1977年11月30日に小西六写真工業(現コニカミノルタ)が、世界初のオートフォーカス(AF)カメラ「コニカC35AF」を発売したのを記念するものです。コニカは「ジャスピン(ジャストピント)コニカ」の愛称でこのカメラを大きく宣伝し、それまでカメラを扱うのに尻込みをしていた女性層にこのシステムは受け入れられました。
コニカはこれに先立つ1963年4月には世界初の自動露出(AE)カメラ「コニカAutoS」を世に送り出しています。
AutoSが出現する以前のカメラでは、撮影するのに、フレームで対象を捉えて、シャッター速度、絞り、そして焦点という3つの要素を合わせて撮影しなければならなかったので、そういう専門知識のない人には訳の分からないものでした。しかしAEカメラが出たことで、とにかくピントさえ合わせれば、絞りとシャッター速度はカメラが自分で調整してくれるということになり、カメラは専門家でなくても誰でも扱えるものとなりました。

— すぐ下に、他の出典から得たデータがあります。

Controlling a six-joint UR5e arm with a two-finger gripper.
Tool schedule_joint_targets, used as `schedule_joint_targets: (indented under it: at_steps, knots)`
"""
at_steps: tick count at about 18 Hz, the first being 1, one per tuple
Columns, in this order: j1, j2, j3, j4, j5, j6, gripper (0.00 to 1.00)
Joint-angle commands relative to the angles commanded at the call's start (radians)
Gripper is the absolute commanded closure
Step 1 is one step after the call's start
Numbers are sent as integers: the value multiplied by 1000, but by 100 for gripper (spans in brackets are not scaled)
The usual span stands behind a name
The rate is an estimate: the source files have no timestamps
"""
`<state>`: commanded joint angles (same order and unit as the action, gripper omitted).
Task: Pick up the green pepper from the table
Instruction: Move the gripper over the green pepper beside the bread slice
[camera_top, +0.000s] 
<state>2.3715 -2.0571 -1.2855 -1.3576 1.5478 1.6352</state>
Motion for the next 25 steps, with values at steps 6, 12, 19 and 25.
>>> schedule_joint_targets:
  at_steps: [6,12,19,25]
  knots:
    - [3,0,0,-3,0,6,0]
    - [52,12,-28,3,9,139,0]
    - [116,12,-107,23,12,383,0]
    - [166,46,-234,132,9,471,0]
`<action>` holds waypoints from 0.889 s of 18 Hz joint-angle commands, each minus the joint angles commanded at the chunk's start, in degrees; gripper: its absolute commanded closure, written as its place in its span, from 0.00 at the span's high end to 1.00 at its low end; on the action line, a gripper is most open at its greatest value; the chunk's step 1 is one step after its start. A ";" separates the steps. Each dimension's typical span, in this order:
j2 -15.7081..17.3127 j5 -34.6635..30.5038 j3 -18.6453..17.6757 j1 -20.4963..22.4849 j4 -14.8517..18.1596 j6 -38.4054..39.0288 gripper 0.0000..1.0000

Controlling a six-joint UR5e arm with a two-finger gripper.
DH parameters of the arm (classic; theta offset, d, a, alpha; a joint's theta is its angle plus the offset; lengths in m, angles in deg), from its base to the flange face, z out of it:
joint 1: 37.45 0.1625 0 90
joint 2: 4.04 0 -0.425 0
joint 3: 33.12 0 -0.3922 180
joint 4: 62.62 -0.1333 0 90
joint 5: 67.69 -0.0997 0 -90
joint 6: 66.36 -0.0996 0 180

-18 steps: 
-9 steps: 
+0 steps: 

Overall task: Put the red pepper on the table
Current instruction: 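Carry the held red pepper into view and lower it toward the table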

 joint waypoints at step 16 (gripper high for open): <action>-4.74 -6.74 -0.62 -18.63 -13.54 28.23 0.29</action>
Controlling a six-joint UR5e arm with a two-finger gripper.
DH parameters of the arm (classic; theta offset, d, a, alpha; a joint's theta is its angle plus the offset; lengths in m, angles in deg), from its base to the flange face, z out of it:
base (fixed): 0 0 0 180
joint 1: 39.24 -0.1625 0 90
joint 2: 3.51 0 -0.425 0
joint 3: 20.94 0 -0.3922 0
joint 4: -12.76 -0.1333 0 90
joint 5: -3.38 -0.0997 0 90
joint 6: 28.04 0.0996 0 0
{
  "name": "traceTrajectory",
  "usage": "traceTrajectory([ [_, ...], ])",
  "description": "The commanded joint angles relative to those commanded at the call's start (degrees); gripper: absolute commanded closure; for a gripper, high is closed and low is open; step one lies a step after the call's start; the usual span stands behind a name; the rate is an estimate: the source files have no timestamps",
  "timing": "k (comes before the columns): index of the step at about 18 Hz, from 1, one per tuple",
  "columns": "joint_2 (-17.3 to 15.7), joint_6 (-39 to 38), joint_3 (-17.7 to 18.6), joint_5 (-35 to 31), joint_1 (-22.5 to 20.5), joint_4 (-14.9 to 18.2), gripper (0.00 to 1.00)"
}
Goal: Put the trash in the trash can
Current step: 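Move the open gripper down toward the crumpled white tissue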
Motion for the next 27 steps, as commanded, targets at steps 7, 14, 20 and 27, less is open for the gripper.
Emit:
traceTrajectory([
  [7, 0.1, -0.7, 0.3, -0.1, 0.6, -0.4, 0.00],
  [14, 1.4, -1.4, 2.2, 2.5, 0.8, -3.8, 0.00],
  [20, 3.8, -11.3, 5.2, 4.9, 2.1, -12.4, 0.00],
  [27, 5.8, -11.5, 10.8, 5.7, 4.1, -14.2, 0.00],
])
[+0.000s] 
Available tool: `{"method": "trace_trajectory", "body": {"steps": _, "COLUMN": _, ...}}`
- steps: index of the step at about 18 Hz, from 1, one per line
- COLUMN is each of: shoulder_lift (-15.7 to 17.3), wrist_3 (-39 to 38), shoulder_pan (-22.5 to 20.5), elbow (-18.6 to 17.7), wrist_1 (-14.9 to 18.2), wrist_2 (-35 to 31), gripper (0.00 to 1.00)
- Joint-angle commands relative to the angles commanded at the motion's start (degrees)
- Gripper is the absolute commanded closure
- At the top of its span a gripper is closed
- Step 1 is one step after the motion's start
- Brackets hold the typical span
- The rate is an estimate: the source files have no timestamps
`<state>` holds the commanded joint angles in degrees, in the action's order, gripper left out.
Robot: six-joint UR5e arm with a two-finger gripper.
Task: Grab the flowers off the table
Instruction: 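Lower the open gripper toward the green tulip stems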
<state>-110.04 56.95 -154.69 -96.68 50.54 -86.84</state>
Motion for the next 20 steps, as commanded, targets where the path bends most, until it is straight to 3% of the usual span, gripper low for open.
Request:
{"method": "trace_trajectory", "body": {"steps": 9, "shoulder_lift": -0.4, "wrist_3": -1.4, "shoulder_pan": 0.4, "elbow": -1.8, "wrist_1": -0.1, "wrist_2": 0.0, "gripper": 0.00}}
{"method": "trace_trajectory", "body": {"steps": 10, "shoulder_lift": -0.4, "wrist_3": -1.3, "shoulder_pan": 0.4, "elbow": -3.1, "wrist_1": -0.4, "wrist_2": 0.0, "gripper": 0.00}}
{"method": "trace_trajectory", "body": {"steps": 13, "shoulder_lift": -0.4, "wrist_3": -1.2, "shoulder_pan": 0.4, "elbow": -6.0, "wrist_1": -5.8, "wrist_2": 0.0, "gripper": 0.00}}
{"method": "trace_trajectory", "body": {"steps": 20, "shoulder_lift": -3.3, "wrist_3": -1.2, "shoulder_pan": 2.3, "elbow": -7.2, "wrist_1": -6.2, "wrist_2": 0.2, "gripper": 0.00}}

アメリカではこういう素人でも扱えるカメラというのを「休日に気軽に持ち出して使えるカメラ」というので Vacation Camera と呼ぶようになり、このことばがそのまま日本語に輸入されてローマ字読みされ「バカチョン・カメラ」ということばがうまれます。だいたいそんな動きがあったのが1960年代後半でしょうか。

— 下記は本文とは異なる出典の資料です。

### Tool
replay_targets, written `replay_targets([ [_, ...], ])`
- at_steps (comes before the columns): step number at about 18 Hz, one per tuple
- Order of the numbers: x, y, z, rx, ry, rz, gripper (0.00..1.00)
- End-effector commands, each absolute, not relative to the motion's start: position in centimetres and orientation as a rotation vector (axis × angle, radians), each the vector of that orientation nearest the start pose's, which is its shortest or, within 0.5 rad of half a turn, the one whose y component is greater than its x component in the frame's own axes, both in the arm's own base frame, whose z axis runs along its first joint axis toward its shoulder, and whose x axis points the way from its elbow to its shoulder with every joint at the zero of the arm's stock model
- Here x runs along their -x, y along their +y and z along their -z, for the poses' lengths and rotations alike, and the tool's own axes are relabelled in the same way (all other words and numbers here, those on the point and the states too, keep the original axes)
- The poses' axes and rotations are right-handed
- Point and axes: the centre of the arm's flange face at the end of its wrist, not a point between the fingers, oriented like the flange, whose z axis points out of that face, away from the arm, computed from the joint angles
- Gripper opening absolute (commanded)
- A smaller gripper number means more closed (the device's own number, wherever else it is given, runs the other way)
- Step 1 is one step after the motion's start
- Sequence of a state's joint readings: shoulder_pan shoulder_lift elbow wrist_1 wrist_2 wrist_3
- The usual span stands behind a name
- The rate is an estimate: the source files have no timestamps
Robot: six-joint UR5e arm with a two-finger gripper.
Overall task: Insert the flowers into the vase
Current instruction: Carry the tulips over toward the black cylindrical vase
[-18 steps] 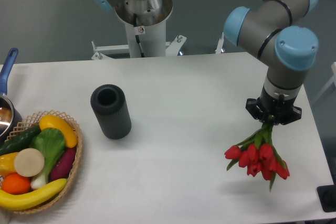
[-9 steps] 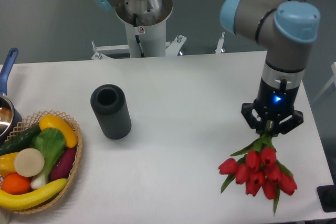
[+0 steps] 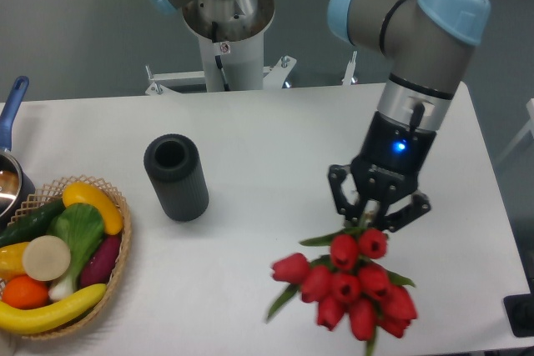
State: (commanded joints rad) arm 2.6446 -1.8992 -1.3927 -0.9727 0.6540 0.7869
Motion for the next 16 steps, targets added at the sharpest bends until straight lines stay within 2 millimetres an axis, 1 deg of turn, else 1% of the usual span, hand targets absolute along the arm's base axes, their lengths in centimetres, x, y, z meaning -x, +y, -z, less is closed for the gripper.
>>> replay_targets([
  [1,45.3,49.0,-49.8,2.119,-0.041,0.246,0.0],
  [5,41.4,47.8,-49.7,1.997,0.035,0.29,0.0],
  [8,38.5,46.5,-49.4,1.975,0.043,0.329,0.0],
  [10,37.2,46.0,-49.0,1.964,0.045,0.348,0.0],
  [12,35.6,45.7,-49.6,1.914,0.074,0.383,0.0],
  [16,33.5,44.9,-50.5,1.837,0.111,0.432,0.0],
])
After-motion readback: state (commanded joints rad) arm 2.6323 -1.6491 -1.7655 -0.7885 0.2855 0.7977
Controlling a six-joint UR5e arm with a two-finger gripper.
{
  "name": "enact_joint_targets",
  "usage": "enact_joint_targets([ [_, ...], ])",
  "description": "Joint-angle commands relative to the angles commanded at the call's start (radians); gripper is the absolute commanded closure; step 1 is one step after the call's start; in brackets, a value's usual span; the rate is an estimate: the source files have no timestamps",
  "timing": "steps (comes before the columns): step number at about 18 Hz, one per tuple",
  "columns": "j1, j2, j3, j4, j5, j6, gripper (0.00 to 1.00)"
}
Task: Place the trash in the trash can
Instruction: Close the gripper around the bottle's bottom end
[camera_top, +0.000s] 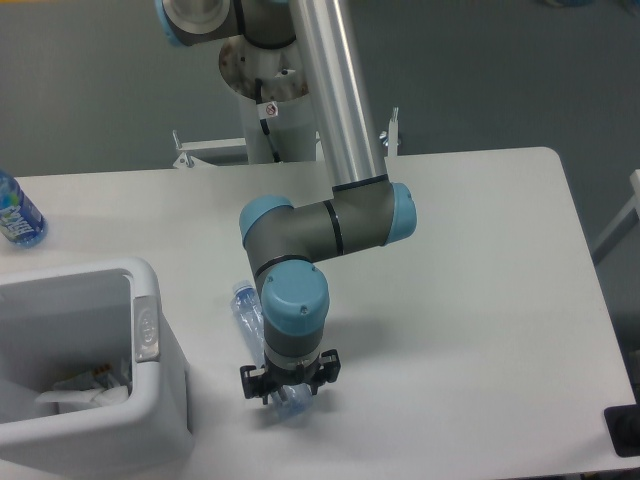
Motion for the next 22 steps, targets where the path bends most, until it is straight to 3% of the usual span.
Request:
enact_joint_targets([
  [4,0.003,0.005,0.002,0.0,-0.002,0.003,0.37],
  [17,0.024,0.06,0.064,-0.002,-0.017,0.032,0.37],
  [22,0.069,0.11,0.101,0.0,-0.116,0.046,0.37],
])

ところがこのことばは後に「馬鹿でもチョンでも扱えるカメラ」という意味だと誤解されてしまい、差別語だと騒ぐ人たちが出てきて、マスコミが使用を控えるようになり、結果的には、文章に書くのは禁句のような扱われかたをしています。が、日常会話ではみんなあまり深く意味を考えないまま使われ続けているようです。
しかし1960年代に流行したこの Vacation Camera のおかげで、画面が暗すぎる写真・明るすぎる写真は追放されたものの、ピンボケの写真は大量に生み出されていました。そこに登場したのが、1977年のこの自動焦点カメラで、AEとAFを搭載することで、人々はただフレームを合わせてシャッターを押すだけでまともな写真が撮れるようになったのでした。

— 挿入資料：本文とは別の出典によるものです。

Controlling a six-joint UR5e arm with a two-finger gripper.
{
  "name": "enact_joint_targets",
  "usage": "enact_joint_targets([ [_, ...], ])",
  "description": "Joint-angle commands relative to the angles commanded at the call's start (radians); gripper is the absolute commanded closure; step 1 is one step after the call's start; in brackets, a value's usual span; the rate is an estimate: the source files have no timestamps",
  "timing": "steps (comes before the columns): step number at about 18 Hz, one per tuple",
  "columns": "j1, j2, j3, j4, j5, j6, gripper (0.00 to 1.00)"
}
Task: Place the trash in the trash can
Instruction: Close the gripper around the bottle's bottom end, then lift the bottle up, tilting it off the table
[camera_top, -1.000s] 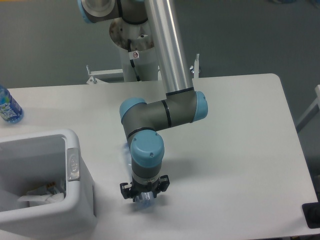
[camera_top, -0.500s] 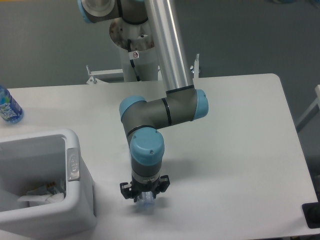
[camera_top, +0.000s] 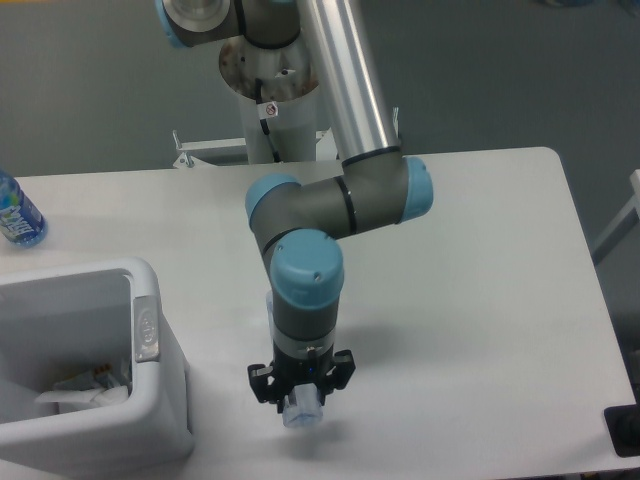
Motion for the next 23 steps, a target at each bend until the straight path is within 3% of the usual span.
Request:
enact_joint_targets([
  [15,0.071,0.089,0.072,0.011,-0.17,0.002,0.37],
  [23,0.121,0.117,0.184,0.014,-0.296,-0.008,0.42],
])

現在販売されているカメラはある程度以上の価格のものは自動焦点方式、安いもの(レンズ付きフィルムなど)はもうひとつのピントがずれない方式「固定焦点(Panfocus)方式」で作られています(絞りを絞り込んで焦点の合う範囲を広げたもの。ISO400程度の高感度フィルムで使うと近くの人物から遠くの背景まで全てに焦点が合ってしまう。但しきちんと焦点合わせしたものほどクリアな画像ではない)。